Marchioness of Montferrat
- Tenure: 1271-1286
- Born: 1254
- Died: 1286 (aged 31–32)
- Spouse: William VII, Marquess of Montferrat
- Issue: John I, Marquess of Montferrat Yolande, Byzantine Empress Alessina Orsini
- House: Castilian House of Ivrea
- Father: Alfonso X of Castile
- Mother: Violant of Aragon

= Beatrice of Castile, Marchioness of Montferrat =

Beatrice of Castile (5 November or 6 December 1254 – 1286) was a daughter of Alfonso X of Castile and his wife Violant of Aragon. She was Marchioness of Montferrat by her marriage and was mother of Irene of Montferrat.

== Family ==
Beatrice was the second of eleven children, her siblings included Sancho IV of Castile and Ferdinand de la Cerda, Infante of Castile. Of the eleven children, only six had their own children, this included Beatrice. She was a member of the Castilian House of Burgundy.

Beatrice's maternal grandparents were James I of Aragon and his second wife Violant of Hungary, herself daughter of Andrew II of Hungary and Yolanda de Courtenay.

Beatrice's paternal grandparents were Ferdinand III of Castile and Elisabeth of Hohenstaufen, herself daughter of Philip of Swabia and Irene Angelina.

== Life ==
Beatrice was originally betrothed to John II, Margrave of Brandenburg. Her betrothal was arranged by her father to attract the support of Brandenburg for his candidacy for the throne of Germany. Although the name of the king's daughter is not specified in the source, it could only have been Beatrice as her older sister Berenguela was already betrothed at that date. The engagement was however broken off.

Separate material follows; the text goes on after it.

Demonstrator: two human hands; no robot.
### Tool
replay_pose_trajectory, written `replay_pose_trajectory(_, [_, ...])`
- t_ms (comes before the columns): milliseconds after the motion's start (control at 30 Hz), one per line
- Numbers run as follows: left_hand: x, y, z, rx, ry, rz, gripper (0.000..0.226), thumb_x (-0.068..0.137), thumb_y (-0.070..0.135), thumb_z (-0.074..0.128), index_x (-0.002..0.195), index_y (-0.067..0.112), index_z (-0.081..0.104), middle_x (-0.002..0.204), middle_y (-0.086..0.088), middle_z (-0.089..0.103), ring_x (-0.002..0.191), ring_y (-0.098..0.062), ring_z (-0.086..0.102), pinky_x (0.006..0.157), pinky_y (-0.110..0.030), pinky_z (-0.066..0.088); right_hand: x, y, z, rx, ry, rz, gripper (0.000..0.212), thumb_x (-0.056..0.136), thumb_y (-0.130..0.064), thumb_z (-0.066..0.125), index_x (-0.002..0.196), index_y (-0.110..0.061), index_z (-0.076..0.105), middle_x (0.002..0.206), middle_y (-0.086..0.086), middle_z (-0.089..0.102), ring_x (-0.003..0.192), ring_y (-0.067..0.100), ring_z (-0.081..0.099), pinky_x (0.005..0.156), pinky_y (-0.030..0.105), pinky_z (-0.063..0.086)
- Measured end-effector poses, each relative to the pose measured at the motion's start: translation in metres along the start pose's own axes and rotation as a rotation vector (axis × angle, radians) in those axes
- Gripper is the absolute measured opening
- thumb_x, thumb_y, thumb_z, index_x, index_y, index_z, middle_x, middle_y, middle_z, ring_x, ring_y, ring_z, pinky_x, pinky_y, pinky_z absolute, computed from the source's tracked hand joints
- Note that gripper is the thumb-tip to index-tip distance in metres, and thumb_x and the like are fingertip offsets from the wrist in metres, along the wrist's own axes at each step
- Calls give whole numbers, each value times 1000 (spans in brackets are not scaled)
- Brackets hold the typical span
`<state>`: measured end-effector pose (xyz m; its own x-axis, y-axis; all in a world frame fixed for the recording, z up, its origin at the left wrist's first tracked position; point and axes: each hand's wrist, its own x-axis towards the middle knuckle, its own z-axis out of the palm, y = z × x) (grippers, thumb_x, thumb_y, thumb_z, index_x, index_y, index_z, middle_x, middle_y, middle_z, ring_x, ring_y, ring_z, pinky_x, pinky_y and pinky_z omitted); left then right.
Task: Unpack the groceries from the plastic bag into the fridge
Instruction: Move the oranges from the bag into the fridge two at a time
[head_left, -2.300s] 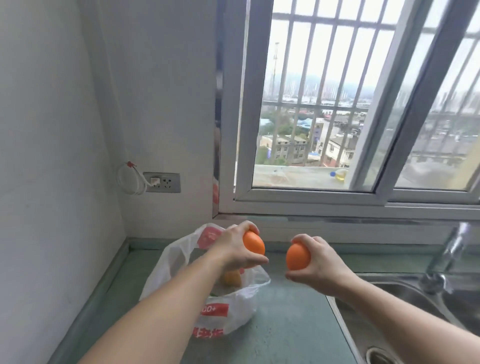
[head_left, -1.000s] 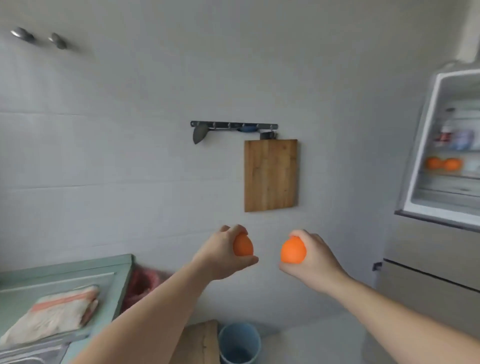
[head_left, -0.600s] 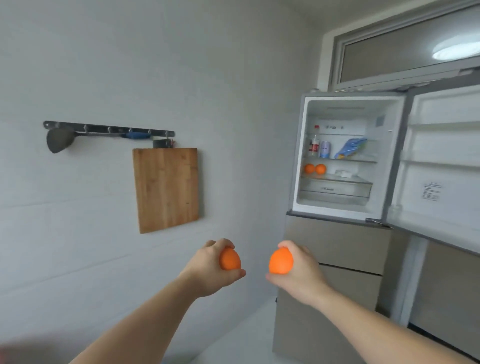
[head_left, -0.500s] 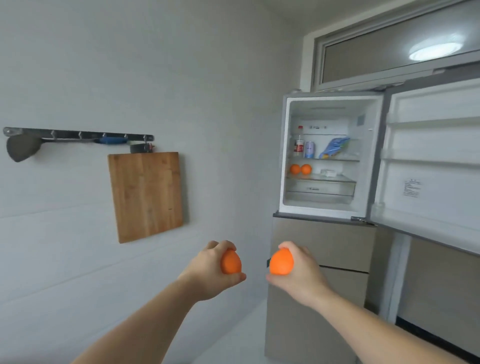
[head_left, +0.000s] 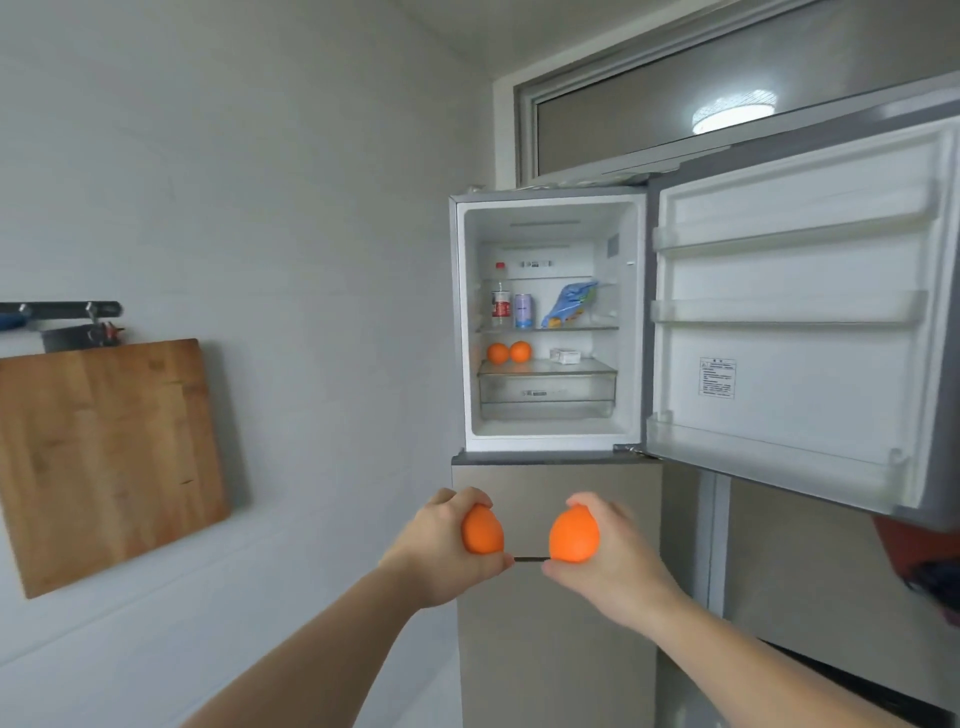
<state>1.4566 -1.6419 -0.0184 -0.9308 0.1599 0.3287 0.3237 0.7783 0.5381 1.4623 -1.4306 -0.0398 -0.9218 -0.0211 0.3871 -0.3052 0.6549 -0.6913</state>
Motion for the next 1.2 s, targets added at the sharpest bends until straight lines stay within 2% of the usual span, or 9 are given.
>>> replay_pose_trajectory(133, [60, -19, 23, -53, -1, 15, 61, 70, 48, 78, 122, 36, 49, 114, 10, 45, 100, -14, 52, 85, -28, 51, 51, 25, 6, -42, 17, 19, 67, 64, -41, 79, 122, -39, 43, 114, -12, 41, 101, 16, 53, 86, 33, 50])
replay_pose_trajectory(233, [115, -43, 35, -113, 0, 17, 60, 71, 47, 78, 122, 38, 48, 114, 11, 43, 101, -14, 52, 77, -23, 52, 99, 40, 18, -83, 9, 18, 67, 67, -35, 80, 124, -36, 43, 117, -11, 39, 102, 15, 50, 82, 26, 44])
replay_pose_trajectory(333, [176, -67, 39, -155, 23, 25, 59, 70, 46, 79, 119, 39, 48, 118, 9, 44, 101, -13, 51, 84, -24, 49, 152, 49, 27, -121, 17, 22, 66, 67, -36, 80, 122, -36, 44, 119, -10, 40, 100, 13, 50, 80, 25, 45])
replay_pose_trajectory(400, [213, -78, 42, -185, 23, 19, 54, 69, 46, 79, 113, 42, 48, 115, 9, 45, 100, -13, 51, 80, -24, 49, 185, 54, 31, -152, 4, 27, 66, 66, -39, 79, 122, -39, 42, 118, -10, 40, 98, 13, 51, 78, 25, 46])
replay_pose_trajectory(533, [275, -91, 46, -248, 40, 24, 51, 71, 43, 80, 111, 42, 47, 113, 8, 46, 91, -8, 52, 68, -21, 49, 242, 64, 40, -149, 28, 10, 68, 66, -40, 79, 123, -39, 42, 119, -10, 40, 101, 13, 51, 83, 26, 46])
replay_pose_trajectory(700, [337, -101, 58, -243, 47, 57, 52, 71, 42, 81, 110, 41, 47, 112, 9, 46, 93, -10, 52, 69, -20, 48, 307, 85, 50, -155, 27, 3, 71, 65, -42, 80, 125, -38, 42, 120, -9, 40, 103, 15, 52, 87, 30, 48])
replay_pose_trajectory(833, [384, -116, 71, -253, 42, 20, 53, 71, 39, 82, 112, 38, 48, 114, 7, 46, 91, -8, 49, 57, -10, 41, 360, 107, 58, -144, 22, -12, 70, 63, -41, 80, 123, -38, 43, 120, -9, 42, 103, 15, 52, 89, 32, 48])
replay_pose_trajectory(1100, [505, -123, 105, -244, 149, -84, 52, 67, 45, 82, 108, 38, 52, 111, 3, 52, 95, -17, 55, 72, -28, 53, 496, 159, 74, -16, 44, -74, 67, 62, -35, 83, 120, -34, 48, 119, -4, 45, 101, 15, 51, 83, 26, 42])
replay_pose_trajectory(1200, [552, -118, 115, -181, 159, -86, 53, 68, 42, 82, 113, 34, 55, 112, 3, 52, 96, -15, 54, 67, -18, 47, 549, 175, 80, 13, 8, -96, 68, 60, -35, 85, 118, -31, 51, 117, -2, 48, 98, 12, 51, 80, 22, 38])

Beatrice married in Murcia in August 1271 to William VII, Marquess of Montferrat. He had been married twice already but only had a daughter Margaret, who married Beatrice's brother John. Beatrice and William had the following children:
1. a son (1272–1273), died young
2. a son (1272–1273), died young and twin of previous
3. Yolande (1274–1317), married Andronikos II Palaiologos and had issue
4. John I (c. 1275–1305), succeeded his father as Marquess
5. Alessina (died before 1305), married Poncello Orsini

Beatrice died in 1286, her husband died six years later. Of her five children, three lived to adulthood.